Public Relations, John A. Moran Eye Center, John A. Moran Eye Center Email: Elizabeth.Neff@hsc.utah.edu Phone: 801-585-3730

Newly published research details how a team of scientists from the John A. Moran Eye Center at the University of Utah and Spain’s Miguel Hernández University successfully created a form of artificial vision for a blind woman using a prosthesis hardwired into her brain.

Publishing “Visual percepts evoked with an Intracortical 96-channel Microelectrode Array inserted in human occipital cortex” in The Journal of Clinical Investigation, Moran researcher Richard A. Normann, PhD, and Spanish collaborator Eduardo Fernández, MD, PhD, detail how the Moran|Cortivis Prosthesis produced a simple form of vision for 60-year old Berna Gómez. The team conducted a series of experiments with Gómez for six months in Elche, Spain, that represent a leap forward for scientists hoping to create a visual prosthesis that could increase independence for the blind.

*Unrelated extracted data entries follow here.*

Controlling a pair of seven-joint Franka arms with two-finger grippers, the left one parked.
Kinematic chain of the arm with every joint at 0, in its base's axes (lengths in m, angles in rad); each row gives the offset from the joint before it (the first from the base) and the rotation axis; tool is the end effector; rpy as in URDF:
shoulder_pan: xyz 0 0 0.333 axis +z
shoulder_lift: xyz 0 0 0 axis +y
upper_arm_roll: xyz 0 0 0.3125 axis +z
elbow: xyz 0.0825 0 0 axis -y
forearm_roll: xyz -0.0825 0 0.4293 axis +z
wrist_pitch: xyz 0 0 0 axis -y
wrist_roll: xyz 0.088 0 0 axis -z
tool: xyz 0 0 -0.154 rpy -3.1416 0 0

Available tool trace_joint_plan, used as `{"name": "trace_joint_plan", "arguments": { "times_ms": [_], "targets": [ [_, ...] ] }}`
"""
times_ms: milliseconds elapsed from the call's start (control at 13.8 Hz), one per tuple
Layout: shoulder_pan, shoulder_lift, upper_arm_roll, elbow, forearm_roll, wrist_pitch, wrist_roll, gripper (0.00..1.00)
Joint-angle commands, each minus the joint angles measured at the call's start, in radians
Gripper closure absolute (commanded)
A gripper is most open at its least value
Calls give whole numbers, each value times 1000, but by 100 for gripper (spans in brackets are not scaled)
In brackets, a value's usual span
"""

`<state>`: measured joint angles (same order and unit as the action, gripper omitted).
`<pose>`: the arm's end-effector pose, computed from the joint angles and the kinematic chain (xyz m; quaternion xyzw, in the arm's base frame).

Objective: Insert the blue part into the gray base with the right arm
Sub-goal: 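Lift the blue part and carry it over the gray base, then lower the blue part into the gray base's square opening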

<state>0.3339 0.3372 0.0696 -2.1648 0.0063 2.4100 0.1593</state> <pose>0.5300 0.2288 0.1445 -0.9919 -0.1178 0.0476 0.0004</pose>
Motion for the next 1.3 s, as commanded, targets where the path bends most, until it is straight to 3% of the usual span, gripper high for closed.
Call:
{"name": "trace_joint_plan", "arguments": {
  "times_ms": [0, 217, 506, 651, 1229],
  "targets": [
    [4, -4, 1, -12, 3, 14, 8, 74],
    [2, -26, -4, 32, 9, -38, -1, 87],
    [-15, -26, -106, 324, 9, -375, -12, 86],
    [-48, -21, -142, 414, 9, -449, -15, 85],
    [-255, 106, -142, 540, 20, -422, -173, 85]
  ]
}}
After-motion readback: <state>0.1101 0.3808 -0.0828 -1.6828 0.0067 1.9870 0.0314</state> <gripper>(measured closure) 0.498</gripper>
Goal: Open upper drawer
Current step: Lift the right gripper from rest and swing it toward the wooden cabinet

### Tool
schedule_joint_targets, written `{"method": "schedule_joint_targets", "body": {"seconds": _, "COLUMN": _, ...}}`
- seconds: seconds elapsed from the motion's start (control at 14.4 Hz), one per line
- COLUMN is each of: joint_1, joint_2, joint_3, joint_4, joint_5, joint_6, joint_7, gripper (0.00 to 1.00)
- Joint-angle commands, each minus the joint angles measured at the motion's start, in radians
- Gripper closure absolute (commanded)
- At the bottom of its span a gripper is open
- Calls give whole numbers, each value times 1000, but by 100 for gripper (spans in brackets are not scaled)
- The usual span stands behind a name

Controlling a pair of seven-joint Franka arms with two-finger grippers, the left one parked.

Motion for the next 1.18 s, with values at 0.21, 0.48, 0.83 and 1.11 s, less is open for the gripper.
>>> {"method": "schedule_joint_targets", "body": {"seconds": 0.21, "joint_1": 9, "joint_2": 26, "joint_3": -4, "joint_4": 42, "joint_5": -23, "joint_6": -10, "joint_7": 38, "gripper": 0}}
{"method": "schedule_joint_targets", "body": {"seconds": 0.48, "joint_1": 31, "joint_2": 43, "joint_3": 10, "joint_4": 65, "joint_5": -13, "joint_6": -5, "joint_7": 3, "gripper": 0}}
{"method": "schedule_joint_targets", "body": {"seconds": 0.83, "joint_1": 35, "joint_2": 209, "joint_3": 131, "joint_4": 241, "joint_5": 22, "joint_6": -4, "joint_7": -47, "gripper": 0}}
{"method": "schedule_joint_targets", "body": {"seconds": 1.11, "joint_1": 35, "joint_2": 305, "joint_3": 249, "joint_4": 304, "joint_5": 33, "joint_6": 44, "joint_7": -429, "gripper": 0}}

A neurosurgeon implanted a microelectrode array invented by Normann, the Utah Electrode Array (UEA), into the visual cortex of Gómez to both record and stimulate the electrical activities of neurons. Gómez wore eyeglasses equipped with a miniature video camera; specialized software encoded the visual data collected by the camera and sent it to the UEA. The array then stimulated neurons to produce phosphenes, perceived by Gómez as white points of light, to create an image.